● Task to complete
When you copy the material below, keep every line exact and leave each picture out.

● Data excerpt
• • •

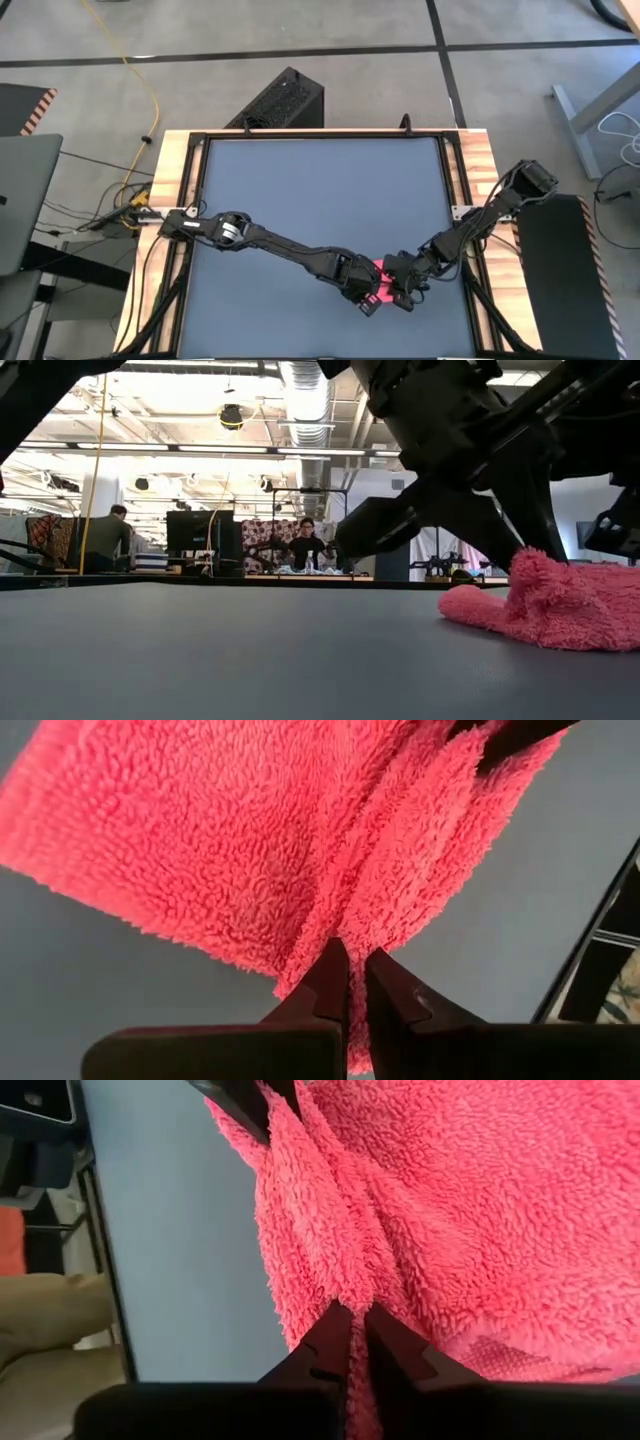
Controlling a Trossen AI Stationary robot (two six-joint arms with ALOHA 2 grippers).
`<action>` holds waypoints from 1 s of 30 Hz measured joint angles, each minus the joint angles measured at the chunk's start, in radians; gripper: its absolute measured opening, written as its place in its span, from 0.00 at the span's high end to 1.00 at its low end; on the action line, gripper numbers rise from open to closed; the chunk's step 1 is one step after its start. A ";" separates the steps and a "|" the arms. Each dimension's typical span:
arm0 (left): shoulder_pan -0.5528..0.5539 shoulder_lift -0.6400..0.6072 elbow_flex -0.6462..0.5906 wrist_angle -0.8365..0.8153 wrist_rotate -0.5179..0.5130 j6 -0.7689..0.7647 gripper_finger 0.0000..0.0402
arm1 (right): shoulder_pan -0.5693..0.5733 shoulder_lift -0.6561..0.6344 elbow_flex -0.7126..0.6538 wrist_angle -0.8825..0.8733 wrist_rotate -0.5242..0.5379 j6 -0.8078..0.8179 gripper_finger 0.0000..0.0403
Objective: Roll towel
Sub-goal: Roll the pink towel
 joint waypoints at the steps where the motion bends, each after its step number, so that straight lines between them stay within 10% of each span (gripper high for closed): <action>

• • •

● Written reply
Controlling a Trossen AI Stationary robot (two six-joint arms with ALOHA 2 grippers).
`<action>` holds waypoints from 1 s of 30 Hz measured joint angles, each minus the joint angles measured at the chunk's start, in radians; gripper: its absolute measured opening, written as its place in its span, from 0.00 at the span's high end to 1.00 at its low end; on the action line, gripper numbers rise from open to closed; the chunk's step 1 is one step after its start. A ";" separates the steps and a "|" the arms. Each dimension's typical span:
arm0 (left): shoulder_pan -0.5528..0.5539 shoulder_lift -0.6400..0.6072 elbow_flex -0.6462..0.5906 wrist_angle -0.8365..0.8153 wrist_rotate -0.5179..0.5130 j6 -0.7689..0.7647 gripper_finger 0.0000..0.0402
arm1 (right): shoulder_pan -0.5693..0.5733 shoulder_lift -0.6561..0.6344 elbow_flex -0.7126..0.6538 wrist_angle -0.8825..0.8733 wrist_rotate -0.5242..0.5379 j6 -0.8078..0.8179 gripper_finger 0.0000..0.0403
Objective: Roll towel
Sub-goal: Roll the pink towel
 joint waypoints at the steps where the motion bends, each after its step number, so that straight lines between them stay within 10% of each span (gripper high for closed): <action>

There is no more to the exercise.